Vanmorgen zag ik na de regen van vannacht en vroege ochtend weer boomschuim onder aan de voet van een beukenboom. Het schuim, saponinen genaamd (behorend tot de glycosiden) is een zeepachtig soort schuim, een natuurlijke stof die in bomen en planten met name in de bast te vinden zijn. Deze bitter smakende stoffen bezitten eigenschappen waardoor schuim ontstaat bij uittreding aan het oppervlak (sapo = schuim) als het in aanraking komt met zuurstof (en water). Je kunt het vergelijken met een wasmiddel.
Boomschuim is een verschijnsel dat je alleen ziet bij stromende regen. Onder hoge druk perst de boom een zeepachtige stof, saponinen genaamd, naar buiten. Bomen gebruiken saponinen om insecten te weren. Als saponine in aanraking komt met veel regen gaat het schuimen. Zo zag ik vanmorgen langs het fietspad in Landgoed De Utrecht (Esbeek) het schuim op de voet van een van de eiken. Het water dat het saponine hoger on de boom had losgeweekt drupte baar beneden en vormde een schuimbubbels. Je ziet het niet op elke boom en de omstandigheden moeten waarschijnlijk ook nog eens optimaal zijn. Of de temperatuur een rol speelt? In ieder geval een boel regen.

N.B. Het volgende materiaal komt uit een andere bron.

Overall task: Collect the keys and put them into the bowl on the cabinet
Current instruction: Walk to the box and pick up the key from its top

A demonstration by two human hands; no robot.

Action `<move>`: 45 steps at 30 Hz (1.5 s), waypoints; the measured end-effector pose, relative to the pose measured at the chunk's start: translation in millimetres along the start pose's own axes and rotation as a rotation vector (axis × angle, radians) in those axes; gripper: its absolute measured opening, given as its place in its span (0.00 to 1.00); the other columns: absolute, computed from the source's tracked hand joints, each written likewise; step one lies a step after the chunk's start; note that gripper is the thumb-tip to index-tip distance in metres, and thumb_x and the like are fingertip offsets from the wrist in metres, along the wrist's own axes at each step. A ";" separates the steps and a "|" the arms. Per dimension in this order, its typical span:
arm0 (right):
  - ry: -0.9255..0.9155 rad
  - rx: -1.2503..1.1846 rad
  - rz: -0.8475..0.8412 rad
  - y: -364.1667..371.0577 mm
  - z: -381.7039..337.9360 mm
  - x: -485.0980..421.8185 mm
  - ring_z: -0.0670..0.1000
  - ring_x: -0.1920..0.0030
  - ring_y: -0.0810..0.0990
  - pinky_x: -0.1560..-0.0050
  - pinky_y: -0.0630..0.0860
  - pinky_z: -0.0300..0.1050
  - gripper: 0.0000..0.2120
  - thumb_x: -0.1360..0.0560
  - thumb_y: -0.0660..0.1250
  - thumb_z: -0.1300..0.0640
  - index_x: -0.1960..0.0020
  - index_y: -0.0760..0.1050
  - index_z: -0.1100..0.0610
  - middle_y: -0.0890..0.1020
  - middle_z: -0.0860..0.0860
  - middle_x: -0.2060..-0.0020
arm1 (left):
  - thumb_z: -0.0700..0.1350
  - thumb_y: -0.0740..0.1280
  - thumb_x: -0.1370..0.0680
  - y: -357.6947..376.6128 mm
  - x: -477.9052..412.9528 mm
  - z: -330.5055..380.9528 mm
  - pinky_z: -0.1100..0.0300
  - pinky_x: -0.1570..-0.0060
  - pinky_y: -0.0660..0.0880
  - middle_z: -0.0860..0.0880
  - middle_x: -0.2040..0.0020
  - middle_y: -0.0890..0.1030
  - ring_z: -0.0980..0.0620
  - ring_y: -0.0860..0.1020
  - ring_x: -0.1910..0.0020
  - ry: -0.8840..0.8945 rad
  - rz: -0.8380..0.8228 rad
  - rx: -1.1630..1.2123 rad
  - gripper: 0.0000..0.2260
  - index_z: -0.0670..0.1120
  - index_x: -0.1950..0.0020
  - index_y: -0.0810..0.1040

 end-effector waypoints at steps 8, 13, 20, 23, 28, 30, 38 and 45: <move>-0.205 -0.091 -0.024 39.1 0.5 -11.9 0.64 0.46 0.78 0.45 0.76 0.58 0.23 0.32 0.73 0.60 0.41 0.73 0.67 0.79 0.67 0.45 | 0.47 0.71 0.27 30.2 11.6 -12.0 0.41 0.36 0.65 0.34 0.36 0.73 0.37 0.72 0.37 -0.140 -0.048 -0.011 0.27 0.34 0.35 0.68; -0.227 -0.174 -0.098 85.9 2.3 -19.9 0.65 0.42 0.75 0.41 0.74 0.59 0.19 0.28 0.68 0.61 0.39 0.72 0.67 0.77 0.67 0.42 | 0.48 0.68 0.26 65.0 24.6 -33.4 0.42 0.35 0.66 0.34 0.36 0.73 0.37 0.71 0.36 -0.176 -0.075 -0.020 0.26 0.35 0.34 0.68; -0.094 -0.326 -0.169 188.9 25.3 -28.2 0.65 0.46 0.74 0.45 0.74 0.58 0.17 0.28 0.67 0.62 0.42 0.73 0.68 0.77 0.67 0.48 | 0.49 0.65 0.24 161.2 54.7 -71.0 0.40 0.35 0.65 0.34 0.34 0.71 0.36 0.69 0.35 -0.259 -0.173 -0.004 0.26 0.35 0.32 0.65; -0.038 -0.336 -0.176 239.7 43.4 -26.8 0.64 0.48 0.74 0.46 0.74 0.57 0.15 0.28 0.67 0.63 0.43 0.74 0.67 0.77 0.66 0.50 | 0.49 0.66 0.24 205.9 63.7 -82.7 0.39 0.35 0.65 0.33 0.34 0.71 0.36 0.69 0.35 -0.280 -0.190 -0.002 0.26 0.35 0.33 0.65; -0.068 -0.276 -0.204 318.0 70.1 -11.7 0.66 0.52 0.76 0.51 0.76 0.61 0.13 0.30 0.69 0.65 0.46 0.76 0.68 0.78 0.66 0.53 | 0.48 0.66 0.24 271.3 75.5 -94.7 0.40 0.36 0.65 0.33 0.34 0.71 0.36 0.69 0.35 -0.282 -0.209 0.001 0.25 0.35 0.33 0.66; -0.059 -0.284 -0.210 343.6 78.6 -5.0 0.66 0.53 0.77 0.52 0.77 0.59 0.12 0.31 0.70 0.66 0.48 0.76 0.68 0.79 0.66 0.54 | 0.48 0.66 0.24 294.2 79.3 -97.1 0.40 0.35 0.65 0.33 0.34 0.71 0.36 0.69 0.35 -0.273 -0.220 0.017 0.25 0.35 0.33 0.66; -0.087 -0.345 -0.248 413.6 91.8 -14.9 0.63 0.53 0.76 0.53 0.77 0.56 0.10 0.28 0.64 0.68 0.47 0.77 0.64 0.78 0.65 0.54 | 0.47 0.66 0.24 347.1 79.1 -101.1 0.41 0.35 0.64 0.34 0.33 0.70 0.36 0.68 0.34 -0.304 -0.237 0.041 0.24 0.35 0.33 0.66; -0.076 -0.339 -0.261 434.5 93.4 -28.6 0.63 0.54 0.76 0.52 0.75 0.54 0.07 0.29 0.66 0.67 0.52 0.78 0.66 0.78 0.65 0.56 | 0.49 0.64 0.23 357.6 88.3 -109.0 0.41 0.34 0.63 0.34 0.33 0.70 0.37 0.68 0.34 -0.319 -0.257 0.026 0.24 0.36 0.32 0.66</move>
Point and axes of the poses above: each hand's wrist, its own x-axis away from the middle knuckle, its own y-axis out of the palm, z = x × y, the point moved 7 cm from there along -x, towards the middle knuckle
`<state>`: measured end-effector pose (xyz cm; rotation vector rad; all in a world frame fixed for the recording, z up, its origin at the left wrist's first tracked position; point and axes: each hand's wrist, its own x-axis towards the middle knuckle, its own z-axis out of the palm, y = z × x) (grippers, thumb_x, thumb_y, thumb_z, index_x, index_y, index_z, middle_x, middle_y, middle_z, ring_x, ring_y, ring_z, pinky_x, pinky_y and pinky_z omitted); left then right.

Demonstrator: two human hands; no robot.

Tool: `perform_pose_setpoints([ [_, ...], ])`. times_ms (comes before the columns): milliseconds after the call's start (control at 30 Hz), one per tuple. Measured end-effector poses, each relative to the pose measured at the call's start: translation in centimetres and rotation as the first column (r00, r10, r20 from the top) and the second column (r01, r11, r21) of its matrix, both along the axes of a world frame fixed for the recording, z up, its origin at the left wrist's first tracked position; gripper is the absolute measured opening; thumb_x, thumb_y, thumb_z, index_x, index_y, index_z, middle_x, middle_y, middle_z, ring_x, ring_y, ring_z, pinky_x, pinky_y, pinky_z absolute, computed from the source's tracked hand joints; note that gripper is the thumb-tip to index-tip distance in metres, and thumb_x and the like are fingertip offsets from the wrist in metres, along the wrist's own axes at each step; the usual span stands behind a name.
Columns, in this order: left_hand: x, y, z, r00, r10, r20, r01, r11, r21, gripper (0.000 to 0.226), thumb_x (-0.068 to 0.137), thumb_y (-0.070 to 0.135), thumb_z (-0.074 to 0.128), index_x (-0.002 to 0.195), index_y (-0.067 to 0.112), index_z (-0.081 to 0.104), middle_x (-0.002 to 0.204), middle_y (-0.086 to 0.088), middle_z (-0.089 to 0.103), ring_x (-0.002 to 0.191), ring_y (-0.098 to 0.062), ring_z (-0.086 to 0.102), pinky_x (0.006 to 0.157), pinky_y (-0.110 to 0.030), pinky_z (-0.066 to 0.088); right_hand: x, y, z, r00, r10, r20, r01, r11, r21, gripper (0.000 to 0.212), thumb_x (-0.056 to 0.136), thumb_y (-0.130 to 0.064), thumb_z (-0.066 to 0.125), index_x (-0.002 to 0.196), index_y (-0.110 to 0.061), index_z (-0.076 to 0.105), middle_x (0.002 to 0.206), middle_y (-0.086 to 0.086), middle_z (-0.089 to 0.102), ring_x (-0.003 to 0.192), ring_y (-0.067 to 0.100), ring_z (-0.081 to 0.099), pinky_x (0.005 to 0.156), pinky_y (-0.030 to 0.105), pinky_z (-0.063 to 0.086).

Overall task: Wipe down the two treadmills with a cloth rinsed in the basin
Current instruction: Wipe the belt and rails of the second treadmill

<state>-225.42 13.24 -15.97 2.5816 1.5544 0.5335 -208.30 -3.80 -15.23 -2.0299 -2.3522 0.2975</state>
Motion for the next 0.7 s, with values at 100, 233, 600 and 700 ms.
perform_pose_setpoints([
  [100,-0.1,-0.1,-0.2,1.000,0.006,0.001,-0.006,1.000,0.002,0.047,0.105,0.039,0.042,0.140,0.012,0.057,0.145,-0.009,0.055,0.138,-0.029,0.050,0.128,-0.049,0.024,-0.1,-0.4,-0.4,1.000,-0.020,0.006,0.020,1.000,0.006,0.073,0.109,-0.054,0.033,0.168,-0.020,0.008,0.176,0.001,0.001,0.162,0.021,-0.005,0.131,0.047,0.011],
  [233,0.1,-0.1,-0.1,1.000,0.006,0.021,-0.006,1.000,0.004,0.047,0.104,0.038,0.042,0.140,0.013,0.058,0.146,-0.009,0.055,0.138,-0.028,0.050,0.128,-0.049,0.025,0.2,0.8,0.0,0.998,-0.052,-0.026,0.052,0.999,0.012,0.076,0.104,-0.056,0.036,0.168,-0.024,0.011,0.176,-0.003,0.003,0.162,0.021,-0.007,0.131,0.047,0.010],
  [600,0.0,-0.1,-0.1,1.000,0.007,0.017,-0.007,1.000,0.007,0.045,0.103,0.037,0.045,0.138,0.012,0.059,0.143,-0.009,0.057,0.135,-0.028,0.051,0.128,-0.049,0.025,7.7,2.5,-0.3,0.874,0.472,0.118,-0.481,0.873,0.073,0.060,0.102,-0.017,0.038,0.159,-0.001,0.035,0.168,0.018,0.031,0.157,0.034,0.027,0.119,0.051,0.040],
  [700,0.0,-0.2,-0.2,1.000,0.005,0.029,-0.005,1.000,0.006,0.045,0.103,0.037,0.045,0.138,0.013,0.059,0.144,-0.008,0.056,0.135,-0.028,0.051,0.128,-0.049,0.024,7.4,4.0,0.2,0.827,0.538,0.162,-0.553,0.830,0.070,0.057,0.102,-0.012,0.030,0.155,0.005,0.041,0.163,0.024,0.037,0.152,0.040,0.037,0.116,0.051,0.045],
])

Saponinen hebben ook een remmende werking op indringers, zoals insectenvraat en groei van bacteriƫn en schimmels, een vernuftige beschermingsstrategie van de boom. Door een groot gebrek aan zeep werd in de Tweede Wereldoorlog saponine gebruikt door mensen die het kende. Zo zie je maar weer, wandelen tijdens of net na de regen kan tot een leuke (toevallige) leerzame activiteit leiden.